Hyacinthe Rigaud (Perpignan 1659-1743 Paris)
PROPERTY FROM A NEW YORK PRIVATE COLLECTION
Hyacinthe Rigaud (Perpignan 1659-1743 Paris)

Portrait of a man, traditionally identified as Claude Louis Hector, duc de Villars (1653-1734)

Details
Hyacinthe Rigaud (Perpignan 1659-1743 Paris)
Portrait of a man, traditionally identified as Claude Louis Hector, duc de Villars (1653-1734)
oil on canvas
58 x 45 in. (147.3 x 114.3 cm.)
Provenance
Mary Benjamin Rogers, Paris, and by descent to
Millicent A. Rogers, Paris, Virginia, and Taos, 1940, and by descent to the following.

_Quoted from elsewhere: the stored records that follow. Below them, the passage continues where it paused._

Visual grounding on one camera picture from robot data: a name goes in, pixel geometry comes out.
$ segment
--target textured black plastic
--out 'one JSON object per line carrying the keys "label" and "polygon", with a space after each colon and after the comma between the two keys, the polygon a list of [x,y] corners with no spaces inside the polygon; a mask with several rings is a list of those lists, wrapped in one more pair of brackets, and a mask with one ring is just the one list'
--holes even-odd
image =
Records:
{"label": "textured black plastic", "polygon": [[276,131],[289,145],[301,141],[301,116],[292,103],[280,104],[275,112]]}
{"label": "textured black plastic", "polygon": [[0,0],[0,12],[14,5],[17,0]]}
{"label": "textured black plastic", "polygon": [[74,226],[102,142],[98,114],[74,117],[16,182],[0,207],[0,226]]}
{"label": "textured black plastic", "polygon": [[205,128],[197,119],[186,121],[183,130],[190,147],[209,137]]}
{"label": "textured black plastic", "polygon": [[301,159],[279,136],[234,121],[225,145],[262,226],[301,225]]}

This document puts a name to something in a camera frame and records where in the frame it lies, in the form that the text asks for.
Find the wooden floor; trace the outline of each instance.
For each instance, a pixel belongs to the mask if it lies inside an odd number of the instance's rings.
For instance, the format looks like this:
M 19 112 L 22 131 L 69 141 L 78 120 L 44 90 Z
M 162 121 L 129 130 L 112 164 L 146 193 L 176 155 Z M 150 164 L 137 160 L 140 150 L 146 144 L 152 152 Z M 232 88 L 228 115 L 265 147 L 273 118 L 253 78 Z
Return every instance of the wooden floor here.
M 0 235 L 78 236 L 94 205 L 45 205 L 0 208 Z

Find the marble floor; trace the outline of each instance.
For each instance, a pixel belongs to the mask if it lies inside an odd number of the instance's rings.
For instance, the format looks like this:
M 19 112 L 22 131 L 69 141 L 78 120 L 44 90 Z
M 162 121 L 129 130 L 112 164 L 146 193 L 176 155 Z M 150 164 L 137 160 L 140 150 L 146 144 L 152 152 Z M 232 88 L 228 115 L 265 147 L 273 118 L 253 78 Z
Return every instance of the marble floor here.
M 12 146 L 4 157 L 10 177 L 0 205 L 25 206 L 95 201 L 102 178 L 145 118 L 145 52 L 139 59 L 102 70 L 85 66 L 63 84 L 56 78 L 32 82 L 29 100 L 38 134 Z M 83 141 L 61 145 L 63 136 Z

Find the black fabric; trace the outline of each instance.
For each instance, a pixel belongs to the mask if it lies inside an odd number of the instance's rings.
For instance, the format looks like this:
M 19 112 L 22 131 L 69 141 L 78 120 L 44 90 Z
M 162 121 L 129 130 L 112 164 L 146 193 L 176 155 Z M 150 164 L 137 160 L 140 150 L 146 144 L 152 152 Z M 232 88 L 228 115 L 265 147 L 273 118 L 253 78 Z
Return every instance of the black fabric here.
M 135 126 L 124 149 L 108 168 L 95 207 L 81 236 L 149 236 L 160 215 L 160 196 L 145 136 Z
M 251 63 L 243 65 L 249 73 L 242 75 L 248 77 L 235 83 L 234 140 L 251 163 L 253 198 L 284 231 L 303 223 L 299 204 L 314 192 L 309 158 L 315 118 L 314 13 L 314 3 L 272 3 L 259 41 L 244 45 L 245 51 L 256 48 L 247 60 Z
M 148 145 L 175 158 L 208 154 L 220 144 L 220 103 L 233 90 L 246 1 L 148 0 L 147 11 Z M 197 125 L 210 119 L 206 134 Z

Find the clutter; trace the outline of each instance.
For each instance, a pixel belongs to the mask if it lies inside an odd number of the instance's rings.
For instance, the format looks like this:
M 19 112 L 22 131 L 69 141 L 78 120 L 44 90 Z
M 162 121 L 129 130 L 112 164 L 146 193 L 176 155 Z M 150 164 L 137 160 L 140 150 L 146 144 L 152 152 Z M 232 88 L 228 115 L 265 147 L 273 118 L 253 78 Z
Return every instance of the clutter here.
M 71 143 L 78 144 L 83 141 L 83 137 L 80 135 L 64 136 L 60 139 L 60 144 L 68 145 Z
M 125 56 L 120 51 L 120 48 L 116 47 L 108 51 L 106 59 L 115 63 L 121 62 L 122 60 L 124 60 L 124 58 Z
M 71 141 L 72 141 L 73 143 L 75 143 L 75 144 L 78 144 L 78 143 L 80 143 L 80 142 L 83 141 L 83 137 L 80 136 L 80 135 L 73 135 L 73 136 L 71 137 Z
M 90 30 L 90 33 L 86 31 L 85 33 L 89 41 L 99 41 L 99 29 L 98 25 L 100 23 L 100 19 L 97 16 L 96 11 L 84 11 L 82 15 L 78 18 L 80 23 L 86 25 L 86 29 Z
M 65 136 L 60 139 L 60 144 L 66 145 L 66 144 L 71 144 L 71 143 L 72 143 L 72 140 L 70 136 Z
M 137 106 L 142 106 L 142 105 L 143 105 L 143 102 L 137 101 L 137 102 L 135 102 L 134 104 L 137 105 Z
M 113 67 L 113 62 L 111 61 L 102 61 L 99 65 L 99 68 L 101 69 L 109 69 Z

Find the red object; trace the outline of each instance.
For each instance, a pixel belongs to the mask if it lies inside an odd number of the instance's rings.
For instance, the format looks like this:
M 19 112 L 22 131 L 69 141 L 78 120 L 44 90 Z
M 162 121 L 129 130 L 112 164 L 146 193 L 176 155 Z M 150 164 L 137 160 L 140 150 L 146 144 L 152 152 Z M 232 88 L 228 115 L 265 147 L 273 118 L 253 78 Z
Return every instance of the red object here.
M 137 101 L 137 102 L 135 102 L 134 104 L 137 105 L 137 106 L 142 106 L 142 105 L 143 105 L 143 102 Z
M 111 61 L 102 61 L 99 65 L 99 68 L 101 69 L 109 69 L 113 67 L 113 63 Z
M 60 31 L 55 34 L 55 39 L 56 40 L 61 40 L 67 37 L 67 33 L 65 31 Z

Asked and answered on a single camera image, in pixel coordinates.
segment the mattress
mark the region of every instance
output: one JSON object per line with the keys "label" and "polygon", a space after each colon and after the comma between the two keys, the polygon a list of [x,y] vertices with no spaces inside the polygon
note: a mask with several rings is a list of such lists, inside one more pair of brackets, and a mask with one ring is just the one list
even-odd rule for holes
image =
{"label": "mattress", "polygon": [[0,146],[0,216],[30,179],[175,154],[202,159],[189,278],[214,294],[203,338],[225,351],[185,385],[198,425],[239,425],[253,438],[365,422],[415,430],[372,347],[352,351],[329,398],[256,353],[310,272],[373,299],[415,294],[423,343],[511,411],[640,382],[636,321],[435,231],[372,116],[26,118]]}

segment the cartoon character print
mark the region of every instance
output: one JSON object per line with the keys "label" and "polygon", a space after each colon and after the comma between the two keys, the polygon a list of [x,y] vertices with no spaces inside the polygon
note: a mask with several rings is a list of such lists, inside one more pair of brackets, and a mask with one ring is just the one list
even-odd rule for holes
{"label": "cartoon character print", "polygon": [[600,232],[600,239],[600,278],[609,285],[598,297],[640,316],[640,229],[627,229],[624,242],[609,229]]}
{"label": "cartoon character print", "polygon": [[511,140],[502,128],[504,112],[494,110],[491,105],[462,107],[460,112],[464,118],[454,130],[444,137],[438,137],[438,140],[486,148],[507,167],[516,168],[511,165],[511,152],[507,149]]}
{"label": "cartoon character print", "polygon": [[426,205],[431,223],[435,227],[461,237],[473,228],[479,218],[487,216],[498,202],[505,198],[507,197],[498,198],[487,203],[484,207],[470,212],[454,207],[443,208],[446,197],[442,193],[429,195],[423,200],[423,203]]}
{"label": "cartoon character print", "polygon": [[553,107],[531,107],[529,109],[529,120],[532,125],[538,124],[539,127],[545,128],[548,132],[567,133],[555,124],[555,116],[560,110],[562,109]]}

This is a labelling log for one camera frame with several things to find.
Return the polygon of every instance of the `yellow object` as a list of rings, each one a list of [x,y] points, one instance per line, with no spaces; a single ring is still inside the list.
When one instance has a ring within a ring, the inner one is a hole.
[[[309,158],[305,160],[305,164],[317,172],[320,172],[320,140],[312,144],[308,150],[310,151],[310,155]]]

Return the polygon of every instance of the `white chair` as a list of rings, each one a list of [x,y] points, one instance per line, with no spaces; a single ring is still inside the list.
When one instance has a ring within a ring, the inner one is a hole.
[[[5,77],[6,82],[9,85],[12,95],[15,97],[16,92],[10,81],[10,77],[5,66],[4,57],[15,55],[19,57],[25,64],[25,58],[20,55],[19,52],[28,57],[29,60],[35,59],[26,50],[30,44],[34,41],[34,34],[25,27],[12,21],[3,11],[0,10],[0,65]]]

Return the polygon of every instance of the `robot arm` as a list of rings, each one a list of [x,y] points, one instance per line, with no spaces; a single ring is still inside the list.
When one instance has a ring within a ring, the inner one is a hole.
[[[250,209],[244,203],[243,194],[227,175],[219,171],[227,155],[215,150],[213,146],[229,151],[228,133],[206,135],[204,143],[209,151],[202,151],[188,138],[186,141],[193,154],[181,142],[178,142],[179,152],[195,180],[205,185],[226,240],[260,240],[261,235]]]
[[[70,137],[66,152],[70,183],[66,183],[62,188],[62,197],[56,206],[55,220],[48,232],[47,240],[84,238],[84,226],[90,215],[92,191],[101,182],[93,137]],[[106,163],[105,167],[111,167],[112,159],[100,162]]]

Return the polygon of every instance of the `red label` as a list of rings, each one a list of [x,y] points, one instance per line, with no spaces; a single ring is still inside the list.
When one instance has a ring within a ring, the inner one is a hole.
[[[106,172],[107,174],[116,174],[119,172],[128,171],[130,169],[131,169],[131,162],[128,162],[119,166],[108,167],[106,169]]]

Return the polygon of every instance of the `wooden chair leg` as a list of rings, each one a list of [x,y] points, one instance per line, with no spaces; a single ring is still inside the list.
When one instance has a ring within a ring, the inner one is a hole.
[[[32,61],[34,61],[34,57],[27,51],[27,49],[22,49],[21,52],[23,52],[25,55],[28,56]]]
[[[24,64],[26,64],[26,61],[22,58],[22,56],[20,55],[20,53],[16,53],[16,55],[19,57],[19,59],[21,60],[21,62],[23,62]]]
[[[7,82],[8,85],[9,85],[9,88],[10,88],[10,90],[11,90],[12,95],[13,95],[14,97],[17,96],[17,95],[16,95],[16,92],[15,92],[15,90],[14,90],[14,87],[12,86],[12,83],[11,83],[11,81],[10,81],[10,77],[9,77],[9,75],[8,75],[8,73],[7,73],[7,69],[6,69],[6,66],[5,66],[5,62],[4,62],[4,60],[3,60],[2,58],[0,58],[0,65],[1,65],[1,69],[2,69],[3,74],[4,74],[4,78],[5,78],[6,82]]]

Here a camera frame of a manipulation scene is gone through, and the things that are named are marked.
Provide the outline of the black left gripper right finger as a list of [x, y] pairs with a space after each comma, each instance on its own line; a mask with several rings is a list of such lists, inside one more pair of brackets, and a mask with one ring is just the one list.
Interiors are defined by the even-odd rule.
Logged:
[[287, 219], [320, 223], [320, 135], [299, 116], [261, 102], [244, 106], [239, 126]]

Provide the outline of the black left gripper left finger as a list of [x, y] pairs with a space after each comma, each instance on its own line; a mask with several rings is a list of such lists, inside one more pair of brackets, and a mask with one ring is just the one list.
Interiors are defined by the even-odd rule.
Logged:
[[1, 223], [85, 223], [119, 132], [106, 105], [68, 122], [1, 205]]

Private collection; Sotheby's, New York, 9 June 2011, lot 88 ($92,500), where acquired by the present owner.
Exhibited
Paris, Bibliothèque Nationale, Exposition Du Troisième Centenair de l'Académie française, 1935 (where exhibited by Wildenstein & Co., according to an old label on the reverse).
New York, Masterpieces of Art, Exhibition at the New York World's Fair, 1940 (where exhibited by Wildenstein & Co., according to an old label on the reverse).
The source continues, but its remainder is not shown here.